[Source material — start]
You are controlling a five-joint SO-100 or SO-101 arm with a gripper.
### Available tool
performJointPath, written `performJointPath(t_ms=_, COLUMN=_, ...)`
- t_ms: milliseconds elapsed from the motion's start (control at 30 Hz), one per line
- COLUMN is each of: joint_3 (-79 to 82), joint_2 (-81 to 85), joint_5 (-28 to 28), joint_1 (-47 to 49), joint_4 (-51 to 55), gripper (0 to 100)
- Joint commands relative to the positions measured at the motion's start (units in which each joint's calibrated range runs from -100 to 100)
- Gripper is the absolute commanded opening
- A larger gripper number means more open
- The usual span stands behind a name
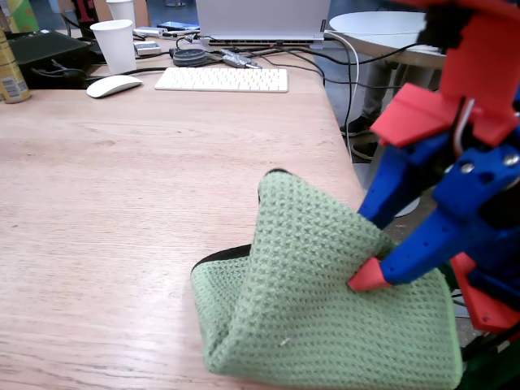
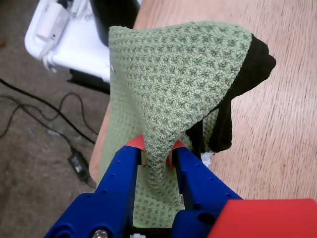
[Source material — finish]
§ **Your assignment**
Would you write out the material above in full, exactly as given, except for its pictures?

§ **Your response**
You are controlling a five-joint SO-100 or SO-101 arm with a gripper.
### Available tool
performJointPath, written `performJointPath(t_ms=_, COLUMN=_, ...)`
- t_ms: milliseconds elapsed from the motion's start (control at 30 Hz), one per line
- COLUMN is each of: joint_3 (-79 to 82), joint_2 (-81 to 85), joint_5 (-28 to 28), joint_1 (-47 to 49), joint_4 (-51 to 55), gripper (0 to 100)
- Joint commands relative to the positions measured at the motion's start (units in which each joint's calibrated range runs from -100 to 100)
- Gripper is the absolute commanded opening
- A larger gripper number means more open
- The usual span stands behind a name

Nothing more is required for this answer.